И только своему мужу она прощала, когда он подшучивал над ее растениями: она знала, что это не от пренебрежения, а просто по праву очень сильного человека, профессия которого настолько трудна и необычайна, что на все остальное он смотрит немного снисходительно, как на более легкое дело. Они занимались настолько разным делом, что, может быть, именно это помогло им так долго и так сильно любить друг друга.
И, сидя на скамейке в саду, она снова стала думать о своем муже и о том, какой у них сегодня день. Они оба решили, что в годовщину свадьбы не надо приглашать никого, а просто побыть вдвоем, пораньше придя с работы.
Она вспомнила, что он приготовил подарок и, очевидно, долго его искал в магазинах, а потом спрятал от нее, но она нашла без особого труда. И ей стало смешно. Он купил хорошие духи, которые она давно хотела, но смешным было то, что он ничего никогда не понимал в духах и, очевидно, долго советовался со своими товарищами, такими же грубоватыми и снисходительными, как он. И она представила, как он говорит о духах в этой их комнате, где они ожидают вызова на работу. Это было, наверное, очень смешно.
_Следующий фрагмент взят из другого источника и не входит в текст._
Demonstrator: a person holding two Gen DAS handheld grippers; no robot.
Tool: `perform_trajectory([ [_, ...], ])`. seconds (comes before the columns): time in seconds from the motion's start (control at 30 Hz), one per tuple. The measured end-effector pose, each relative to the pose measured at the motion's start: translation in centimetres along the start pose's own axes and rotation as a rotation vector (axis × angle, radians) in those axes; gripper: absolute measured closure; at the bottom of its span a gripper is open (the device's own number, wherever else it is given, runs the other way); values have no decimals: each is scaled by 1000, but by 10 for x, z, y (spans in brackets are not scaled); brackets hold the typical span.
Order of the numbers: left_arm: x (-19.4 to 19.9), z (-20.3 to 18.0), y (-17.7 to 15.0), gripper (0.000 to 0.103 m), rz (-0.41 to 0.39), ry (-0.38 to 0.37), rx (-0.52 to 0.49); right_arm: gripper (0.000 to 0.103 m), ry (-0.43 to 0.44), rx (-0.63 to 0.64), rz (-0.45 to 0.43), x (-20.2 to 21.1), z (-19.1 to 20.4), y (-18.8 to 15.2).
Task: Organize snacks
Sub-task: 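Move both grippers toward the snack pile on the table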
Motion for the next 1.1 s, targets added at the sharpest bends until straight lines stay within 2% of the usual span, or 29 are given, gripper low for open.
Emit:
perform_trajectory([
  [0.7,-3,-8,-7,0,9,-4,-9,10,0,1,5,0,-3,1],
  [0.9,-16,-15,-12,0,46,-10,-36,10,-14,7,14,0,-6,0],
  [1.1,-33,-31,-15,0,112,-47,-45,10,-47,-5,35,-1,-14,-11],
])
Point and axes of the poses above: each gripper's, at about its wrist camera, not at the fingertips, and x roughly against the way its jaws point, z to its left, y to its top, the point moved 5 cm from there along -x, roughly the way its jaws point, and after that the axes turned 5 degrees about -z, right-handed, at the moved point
В этот субботний день, когда у него тоже не должно быть никакого особенного дела, — он сам ей сказал об этом и собирался прийти пораньше — она могла позволить себе отдохнуть. Она представила себе, что он скажет, когда увидит ее подарок. Она привезет сегодня домой цветок Катлеи — один из первых, которые распустились после шести лет ее непрерывной работы.
Если бы кто-нибудь увидел Катлею раньше, чем она расцвела, то, наверное, прошел бы мимо. Самое трудное было сохранить ее в раннем возрасте. Сначала семена высадили в питательную среду в небольшой пробирке, — необычайно кропотливая работа, требующая соблюдения стерильности больше, чем при операции человека. Катлея была так прихотлива и нежна и требовала столько труда, что можно было подумать, как будто редкий цветок сам знал себе цену. Целый год семена прорастали в пробирках, пока не показались ярко-зеленые ростки величиной в спичечную головку, чуть похожие на кружева; они были такие слабые и беспомощные, что страшно было около них дышать. Когда они немного подросли, их бережно высадили в горшок — но не в землю, а на мертвые корни папоротника асмунда, похожие на черную паутину, — только на них могли расти Катлеи. Прошло еще три года, прежде чем они превратились в растение, равное по величине комнатному, с длинными глянцевитыми листьями, немного напоминавшими фикус. И только на шестой год на невзрачном стебле развернулся удивительный цветок. Цветок Катлеи, срезав со стебля, Нина Павловна завернула в бумагу — это был один из лучших ее питомцев, которые почти все различались тонкими переходами окраски и формы.